# [What this task involves]
Nothing but the lines from the start of the entries through the line containing "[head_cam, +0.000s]" should appear in the answer, each given exactly.

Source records
————

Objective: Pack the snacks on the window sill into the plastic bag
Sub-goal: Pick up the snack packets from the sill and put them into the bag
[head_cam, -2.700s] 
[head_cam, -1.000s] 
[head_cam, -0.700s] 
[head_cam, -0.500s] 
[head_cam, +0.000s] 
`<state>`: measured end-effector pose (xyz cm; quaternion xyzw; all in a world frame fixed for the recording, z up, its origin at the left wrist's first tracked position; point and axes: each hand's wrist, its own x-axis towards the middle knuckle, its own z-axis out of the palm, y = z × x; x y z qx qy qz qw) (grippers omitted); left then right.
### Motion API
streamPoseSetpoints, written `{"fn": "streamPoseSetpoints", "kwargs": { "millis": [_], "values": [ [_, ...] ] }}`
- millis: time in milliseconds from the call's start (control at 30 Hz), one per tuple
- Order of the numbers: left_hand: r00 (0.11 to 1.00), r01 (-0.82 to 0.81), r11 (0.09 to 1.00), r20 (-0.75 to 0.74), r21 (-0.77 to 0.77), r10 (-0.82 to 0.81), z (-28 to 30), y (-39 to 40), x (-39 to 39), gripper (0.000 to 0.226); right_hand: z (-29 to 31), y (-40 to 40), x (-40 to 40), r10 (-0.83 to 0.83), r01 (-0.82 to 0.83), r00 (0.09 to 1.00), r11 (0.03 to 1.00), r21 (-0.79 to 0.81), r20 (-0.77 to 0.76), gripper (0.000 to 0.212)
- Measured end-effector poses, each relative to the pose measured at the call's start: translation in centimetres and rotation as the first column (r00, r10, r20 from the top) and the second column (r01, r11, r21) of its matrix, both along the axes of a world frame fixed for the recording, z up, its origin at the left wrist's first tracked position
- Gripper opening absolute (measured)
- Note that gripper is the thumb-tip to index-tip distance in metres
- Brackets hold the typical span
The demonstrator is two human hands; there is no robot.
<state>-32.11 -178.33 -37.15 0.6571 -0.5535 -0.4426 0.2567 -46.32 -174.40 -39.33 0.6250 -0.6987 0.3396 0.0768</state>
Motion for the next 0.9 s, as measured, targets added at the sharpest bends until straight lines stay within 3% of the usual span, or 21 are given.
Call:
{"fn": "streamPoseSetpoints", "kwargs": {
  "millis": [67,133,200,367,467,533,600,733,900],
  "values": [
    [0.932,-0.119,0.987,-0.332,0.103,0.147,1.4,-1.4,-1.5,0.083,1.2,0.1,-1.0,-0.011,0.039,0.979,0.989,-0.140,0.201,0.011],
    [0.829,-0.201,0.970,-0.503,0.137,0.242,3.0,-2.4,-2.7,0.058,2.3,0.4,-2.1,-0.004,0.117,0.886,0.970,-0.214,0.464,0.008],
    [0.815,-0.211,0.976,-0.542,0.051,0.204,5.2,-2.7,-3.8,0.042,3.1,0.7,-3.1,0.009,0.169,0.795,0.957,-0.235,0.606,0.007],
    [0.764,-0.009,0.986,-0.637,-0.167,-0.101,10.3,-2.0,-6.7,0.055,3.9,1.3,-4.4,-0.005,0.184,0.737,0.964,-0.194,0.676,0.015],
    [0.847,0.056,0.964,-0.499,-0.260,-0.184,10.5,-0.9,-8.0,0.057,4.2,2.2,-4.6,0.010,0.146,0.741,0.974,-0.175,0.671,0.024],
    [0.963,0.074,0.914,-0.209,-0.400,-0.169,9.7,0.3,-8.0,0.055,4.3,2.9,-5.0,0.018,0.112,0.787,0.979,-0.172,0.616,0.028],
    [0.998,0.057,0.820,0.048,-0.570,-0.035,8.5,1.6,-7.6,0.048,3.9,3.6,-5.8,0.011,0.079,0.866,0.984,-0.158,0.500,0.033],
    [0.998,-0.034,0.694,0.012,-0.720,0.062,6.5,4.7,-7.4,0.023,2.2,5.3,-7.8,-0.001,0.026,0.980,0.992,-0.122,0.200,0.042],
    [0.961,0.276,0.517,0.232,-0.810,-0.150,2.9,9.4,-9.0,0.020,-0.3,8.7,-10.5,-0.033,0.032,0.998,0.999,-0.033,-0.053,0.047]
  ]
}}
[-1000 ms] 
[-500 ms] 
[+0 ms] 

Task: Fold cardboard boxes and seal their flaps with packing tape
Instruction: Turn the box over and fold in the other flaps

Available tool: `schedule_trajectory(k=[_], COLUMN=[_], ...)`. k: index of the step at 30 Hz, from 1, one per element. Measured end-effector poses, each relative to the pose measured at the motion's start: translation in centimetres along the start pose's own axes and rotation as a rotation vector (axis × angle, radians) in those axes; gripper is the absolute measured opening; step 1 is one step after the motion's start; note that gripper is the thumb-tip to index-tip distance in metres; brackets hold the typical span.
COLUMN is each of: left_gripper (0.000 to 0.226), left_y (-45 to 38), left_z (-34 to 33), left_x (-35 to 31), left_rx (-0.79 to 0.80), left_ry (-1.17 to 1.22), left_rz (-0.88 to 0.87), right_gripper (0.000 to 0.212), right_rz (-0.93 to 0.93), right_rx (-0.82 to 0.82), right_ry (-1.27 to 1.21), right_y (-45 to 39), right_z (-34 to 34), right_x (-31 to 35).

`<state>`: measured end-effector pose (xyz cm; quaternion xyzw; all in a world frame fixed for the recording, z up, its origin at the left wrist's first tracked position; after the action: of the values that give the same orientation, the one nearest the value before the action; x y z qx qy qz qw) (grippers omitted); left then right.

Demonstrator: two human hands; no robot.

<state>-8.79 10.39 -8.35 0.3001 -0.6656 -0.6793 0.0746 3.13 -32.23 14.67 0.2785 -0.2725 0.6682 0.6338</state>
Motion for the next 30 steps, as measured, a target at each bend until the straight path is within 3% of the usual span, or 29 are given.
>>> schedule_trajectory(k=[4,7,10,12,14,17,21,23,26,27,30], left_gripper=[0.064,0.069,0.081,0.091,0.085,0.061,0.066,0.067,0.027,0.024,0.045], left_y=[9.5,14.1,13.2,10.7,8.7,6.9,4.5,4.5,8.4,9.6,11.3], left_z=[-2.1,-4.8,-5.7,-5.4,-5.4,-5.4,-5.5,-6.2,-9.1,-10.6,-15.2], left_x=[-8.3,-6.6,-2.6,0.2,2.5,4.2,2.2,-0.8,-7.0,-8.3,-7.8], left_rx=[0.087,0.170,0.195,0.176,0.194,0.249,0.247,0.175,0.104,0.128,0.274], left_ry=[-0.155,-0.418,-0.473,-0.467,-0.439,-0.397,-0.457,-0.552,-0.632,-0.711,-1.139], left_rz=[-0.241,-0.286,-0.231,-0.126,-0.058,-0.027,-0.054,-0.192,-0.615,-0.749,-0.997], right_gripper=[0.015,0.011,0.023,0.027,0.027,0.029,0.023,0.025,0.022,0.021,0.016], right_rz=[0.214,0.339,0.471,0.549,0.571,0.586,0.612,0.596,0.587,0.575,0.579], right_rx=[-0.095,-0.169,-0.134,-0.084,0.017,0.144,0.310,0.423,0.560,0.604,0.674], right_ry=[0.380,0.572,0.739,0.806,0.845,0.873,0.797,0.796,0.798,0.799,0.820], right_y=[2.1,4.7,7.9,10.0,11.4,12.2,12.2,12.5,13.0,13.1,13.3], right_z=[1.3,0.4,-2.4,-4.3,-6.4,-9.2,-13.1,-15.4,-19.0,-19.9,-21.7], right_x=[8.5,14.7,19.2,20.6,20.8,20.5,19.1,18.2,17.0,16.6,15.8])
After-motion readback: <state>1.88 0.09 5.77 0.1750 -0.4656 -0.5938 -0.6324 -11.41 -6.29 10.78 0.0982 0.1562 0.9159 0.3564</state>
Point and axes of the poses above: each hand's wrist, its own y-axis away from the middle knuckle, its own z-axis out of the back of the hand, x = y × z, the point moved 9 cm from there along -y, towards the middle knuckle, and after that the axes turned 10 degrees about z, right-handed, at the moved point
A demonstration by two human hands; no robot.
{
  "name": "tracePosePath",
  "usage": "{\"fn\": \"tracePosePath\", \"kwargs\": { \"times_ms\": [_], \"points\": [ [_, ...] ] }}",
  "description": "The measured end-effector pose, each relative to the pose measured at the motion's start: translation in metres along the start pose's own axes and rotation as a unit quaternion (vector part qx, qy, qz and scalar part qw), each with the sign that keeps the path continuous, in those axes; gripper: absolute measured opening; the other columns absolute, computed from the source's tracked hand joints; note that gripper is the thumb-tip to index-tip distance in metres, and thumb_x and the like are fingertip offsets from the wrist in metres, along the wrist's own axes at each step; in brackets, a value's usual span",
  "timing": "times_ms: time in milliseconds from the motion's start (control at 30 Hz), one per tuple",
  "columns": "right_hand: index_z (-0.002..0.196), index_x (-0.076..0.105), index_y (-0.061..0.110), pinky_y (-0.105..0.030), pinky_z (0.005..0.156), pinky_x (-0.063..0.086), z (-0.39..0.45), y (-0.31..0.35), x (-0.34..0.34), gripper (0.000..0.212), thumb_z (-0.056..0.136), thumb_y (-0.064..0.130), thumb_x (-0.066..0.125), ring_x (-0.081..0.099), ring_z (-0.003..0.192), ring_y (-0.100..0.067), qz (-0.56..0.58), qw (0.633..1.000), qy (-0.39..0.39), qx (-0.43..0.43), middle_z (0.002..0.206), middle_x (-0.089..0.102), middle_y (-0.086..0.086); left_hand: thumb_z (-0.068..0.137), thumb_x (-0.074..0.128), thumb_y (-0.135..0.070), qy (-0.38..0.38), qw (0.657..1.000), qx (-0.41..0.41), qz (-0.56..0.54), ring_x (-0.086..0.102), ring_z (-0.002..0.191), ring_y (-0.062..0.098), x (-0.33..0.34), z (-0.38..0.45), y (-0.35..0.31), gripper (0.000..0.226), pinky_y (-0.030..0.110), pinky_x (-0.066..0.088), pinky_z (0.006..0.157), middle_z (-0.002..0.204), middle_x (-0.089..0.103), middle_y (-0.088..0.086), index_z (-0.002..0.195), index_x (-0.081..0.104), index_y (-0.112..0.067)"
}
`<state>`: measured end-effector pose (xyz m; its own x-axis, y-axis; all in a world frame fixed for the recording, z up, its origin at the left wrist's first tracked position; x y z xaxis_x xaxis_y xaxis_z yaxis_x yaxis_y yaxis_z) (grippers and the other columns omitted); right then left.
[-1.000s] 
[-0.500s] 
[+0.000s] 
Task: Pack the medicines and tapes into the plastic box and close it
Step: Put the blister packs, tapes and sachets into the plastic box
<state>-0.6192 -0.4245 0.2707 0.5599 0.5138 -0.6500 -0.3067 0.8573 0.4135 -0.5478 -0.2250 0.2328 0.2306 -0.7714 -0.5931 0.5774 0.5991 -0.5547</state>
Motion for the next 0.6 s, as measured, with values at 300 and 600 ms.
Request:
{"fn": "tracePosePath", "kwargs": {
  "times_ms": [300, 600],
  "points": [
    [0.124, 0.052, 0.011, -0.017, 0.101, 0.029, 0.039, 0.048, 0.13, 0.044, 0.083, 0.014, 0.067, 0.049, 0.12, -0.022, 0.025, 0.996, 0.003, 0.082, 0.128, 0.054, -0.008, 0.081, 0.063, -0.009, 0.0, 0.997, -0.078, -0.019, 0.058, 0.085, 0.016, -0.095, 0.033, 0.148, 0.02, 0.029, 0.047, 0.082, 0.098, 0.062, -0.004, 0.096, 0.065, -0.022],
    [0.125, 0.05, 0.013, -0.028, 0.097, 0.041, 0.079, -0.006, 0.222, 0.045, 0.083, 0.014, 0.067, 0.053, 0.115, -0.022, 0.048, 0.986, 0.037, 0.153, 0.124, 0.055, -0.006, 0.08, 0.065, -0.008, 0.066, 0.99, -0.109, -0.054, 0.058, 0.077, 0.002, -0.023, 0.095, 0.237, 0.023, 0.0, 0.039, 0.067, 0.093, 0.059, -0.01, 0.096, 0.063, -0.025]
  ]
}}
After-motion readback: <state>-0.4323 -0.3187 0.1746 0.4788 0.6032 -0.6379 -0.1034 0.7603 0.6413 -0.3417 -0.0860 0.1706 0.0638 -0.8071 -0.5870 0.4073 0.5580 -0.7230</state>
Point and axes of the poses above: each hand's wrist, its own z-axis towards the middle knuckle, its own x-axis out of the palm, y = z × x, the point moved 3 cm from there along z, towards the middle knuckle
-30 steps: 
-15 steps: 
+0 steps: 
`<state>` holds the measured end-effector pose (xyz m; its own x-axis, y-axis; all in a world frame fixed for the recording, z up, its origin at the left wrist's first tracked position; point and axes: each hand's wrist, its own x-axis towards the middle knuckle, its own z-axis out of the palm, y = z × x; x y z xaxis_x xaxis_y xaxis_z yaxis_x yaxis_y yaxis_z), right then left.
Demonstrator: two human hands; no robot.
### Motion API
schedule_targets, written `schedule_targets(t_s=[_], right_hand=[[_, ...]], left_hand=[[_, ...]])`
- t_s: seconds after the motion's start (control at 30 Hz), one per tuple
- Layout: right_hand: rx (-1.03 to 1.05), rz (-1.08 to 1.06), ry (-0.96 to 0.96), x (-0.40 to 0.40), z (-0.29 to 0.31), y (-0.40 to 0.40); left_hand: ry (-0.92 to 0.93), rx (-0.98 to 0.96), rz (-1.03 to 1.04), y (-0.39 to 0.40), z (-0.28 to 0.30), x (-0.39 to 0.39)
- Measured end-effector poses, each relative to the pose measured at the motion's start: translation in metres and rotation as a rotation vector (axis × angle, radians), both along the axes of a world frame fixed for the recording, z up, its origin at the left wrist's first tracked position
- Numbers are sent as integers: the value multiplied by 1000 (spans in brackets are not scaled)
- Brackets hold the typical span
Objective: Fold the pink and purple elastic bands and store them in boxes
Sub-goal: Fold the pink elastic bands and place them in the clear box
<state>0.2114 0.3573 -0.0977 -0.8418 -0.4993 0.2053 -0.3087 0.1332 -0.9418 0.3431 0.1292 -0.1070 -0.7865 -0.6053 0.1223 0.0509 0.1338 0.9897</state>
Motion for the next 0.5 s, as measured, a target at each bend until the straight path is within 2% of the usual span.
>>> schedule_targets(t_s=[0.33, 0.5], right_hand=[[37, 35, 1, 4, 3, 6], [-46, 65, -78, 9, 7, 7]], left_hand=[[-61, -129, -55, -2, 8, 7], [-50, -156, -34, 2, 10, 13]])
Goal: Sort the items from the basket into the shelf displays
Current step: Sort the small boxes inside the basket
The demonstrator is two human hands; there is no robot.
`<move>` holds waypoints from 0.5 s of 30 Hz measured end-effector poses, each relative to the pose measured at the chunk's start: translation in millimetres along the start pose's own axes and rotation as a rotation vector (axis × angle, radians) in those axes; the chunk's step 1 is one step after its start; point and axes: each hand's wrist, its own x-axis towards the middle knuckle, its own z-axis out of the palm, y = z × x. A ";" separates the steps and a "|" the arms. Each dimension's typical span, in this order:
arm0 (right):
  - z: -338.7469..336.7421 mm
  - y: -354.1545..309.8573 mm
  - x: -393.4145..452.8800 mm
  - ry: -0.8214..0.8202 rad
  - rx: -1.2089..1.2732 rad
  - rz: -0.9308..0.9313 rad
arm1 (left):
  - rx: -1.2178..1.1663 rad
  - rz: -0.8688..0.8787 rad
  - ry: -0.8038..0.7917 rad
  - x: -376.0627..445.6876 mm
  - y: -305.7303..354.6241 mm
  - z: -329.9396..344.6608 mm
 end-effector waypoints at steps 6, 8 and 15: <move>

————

# [Answer for this exercise]
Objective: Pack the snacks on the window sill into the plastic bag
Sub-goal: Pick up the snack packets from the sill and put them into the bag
[head_cam, -2.700s] 
[head_cam, -1.000s] 
[head_cam, -0.700s] 
[head_cam, -0.500s] 
[head_cam, +0.000s] 

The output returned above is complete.